October 16, 2011

Monday after the Seventeenth Sunday after Trinity

Lectionary

Morning - Ps.18:1-20, 1 Kings, 12:1-11, 1 Thess. 5:12-28
Evening - Ps. 7, Job 3:1-20, Mt. 12:1-13

Commentary
1 Thessalonians 5:12-28

1 Thessalonians closes with words that are full of practical wisdom and truth, yet are so clear they need little explanation. The relationship between the Church and her ministers is addressed in verses 12 and 13. The ministers are described as "over" the Church in verse 12. This means they have the responsibility for overseeing the work and ministry of the Church, especially the ministry of the word and sacraments. It also means to care for the souls of the members, and has a note of authority in it. They have authority to "admonish," which means to give encouragement and hope, and to correct errors and call people to Godliness, through the public ministry of teaching and preaching, and through the private ministry of personal visitation and counsel. They also have authority to discipline people who have fallen into serious and unrepentant sin. The minister is to labour for the Church. He is to spend himself, and to be spent in the service of the people, in order lead them into the things of God.

The Church is to "know" her ministers, meaning to recognise their service, their sacrifices, and their self-giving love on their behalf. It also means they are to recognise the true ministers, and distinguish them from the false teachers. The Church is to esteem her ministers, which is to hold them in high regard; not just regard, but love.

The end of verse 13 turns to the relationships of the people of the Church, beginning with the encouragement to "be at peace among yourselves." 14 and 15 continue in this theme, and are so clear that no explanation of their intent is necessary.

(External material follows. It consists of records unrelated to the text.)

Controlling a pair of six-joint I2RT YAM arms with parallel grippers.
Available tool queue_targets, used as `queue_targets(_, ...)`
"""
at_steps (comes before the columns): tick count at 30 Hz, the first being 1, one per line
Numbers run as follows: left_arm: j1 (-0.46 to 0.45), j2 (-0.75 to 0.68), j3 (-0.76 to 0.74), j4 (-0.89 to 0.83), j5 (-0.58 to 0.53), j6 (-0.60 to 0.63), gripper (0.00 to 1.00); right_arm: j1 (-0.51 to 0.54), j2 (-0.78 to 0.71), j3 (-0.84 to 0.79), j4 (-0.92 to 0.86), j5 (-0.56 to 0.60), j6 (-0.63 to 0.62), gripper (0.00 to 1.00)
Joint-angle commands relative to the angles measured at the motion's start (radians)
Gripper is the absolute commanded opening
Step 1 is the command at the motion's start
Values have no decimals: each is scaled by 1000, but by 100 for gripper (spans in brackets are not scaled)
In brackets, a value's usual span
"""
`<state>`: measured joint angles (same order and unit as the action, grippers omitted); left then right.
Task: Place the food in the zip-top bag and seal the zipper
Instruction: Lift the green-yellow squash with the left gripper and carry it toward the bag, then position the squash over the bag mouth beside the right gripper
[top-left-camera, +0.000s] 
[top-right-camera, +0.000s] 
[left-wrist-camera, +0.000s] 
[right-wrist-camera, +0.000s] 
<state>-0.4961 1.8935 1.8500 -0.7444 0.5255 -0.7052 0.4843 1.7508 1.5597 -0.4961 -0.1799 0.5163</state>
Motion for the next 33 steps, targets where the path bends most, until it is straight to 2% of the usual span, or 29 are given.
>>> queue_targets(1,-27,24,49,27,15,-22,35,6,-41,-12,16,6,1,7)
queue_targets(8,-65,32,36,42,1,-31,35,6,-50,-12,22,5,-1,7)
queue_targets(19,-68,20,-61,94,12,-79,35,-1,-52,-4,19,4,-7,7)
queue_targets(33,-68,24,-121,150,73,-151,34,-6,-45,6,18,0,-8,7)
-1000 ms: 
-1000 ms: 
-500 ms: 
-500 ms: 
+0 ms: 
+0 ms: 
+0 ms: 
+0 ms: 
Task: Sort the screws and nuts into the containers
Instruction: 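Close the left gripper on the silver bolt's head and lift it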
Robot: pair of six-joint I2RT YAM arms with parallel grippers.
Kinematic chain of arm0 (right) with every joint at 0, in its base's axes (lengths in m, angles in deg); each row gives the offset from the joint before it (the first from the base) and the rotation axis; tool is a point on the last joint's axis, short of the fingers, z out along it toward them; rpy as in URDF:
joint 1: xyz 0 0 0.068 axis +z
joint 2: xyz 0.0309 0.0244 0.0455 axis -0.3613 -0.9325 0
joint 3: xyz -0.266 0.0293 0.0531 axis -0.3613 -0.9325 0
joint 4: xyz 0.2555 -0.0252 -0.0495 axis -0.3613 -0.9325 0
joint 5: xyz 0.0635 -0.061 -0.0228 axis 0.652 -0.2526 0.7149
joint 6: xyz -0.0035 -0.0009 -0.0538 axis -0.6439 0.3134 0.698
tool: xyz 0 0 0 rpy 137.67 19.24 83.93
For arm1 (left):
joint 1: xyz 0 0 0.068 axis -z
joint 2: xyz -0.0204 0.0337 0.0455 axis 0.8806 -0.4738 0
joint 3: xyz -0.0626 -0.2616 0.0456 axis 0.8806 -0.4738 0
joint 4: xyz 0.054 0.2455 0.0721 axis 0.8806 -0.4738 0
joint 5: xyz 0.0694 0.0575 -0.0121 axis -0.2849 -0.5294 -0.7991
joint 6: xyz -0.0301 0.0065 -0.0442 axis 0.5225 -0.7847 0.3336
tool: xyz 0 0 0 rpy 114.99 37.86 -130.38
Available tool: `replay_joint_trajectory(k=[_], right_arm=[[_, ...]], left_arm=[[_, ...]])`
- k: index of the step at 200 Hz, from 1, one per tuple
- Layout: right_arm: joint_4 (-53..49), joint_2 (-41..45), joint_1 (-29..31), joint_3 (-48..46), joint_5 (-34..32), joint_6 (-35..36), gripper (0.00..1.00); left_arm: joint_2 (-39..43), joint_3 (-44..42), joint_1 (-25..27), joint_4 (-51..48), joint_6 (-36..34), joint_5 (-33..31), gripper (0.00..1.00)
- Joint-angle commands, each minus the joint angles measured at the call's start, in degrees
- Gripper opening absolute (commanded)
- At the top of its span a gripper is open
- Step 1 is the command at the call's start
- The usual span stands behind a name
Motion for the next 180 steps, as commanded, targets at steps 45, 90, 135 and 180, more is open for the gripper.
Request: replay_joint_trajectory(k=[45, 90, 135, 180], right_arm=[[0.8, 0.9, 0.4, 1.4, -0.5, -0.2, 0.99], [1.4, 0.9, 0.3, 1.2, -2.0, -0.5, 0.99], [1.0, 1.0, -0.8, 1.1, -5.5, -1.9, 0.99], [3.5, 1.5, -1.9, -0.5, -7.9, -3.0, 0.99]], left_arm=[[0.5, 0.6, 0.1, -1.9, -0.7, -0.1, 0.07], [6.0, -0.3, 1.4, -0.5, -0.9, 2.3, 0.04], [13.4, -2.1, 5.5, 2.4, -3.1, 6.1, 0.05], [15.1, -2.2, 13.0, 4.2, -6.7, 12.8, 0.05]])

Verses 16-28 give several short exhortations, most of which are self explanatory. Verse 20, "Despise not prophesyings," puzzles some until it is remembered that God continued to send prophets to His people in the early days of the New Testament Church. The prophets were enabled to expound and apply the Old Testament Scriptures to the Church. Thus, their ministry was primarily one of preaching the Gospel prior to the writing of the New Testament Scriptures. The office of the prophet has now ceased, and preaching, which is the exposition and application of the entire Bible, has taken its place.